*Work instructions*:
Your answer should be the exact lines of the data below from the one containing "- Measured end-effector" through the one containing "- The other"; please include nothing else.

*Source material*:
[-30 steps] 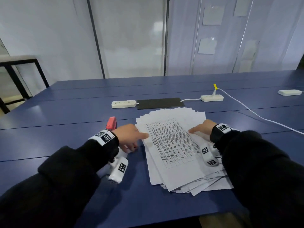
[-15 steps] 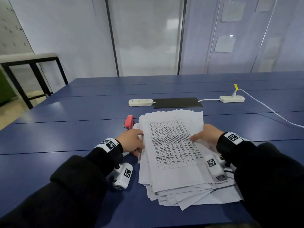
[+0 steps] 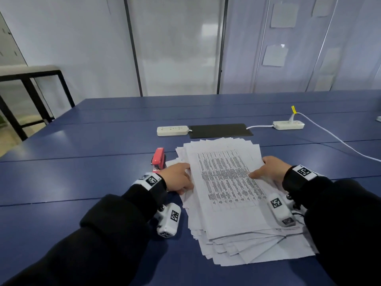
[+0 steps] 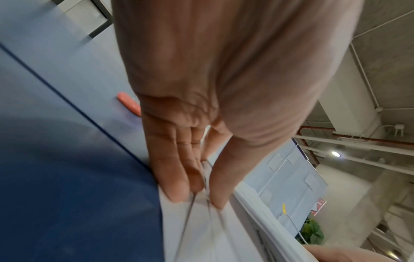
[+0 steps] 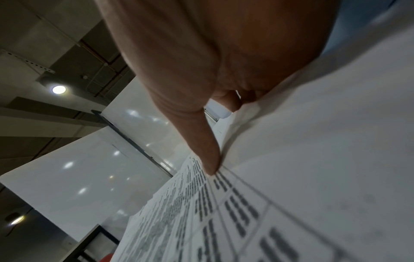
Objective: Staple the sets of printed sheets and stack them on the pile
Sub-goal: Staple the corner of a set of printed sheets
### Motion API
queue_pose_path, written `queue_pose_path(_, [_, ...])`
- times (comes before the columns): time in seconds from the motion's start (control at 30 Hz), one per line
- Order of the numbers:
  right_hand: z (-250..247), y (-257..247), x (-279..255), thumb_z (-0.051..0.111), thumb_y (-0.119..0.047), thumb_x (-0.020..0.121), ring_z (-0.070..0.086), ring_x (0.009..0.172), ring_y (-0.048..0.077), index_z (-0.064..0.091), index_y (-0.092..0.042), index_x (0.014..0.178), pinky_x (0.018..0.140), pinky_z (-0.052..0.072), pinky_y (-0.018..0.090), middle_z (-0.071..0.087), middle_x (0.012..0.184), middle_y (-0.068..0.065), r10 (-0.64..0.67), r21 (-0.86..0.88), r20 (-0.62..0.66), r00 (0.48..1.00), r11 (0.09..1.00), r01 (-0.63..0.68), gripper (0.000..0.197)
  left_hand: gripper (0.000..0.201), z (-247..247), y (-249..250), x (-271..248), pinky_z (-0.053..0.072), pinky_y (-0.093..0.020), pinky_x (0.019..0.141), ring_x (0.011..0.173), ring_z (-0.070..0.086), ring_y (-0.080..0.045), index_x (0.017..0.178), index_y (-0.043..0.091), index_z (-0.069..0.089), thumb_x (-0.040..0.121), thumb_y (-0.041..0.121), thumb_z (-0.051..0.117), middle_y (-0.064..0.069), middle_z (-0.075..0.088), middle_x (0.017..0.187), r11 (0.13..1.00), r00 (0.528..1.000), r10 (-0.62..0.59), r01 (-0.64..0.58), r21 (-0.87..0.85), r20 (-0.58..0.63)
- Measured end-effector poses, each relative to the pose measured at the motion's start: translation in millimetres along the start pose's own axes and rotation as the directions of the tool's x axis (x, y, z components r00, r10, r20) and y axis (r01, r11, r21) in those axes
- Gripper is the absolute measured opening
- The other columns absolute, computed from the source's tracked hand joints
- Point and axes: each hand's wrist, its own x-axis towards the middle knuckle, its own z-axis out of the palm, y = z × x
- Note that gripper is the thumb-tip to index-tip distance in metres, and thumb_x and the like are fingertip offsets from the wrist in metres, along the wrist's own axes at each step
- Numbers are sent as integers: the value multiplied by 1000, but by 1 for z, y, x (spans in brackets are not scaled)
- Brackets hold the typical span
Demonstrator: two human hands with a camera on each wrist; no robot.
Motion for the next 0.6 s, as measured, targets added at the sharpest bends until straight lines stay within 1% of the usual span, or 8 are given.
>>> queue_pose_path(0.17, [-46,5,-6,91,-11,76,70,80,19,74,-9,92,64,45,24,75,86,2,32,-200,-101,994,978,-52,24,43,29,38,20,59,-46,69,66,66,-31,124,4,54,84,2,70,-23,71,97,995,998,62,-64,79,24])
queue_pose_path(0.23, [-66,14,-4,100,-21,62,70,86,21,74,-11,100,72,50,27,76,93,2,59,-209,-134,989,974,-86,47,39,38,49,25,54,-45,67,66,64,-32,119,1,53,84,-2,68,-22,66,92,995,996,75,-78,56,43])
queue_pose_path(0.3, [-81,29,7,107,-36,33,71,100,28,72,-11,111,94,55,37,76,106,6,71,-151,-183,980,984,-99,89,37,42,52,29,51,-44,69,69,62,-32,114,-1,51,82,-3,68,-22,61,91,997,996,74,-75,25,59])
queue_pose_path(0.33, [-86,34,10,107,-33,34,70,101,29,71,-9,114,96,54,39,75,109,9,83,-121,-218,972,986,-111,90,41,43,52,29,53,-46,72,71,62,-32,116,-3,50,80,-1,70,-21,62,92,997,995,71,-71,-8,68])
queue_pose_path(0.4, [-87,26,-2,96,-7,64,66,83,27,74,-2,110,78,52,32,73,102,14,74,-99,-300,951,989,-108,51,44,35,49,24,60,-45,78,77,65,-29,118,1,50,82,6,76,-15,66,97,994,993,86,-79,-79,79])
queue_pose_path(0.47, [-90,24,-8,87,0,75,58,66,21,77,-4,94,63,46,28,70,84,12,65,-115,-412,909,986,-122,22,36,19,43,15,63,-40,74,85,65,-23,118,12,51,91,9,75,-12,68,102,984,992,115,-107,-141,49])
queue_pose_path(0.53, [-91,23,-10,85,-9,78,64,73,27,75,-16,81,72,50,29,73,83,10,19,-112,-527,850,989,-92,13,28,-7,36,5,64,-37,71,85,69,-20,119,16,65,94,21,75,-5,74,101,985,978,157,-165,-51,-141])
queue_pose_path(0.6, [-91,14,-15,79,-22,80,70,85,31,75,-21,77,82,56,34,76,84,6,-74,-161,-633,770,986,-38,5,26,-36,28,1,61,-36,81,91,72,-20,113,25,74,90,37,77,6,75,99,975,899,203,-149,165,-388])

*Output for this task*:
- Measured end-effector poses, each relative to the pose measured at the motion's start: translation in millimetres along the start pose's own axes and rotation as the directions of the tool's x axis (x, y, z components r00, r10, r20) and y axis (r01, r11, r21) in those axes
- Gripper is the absolute measured opening
- The other columns absolute, computed from the source's tracked hand joints

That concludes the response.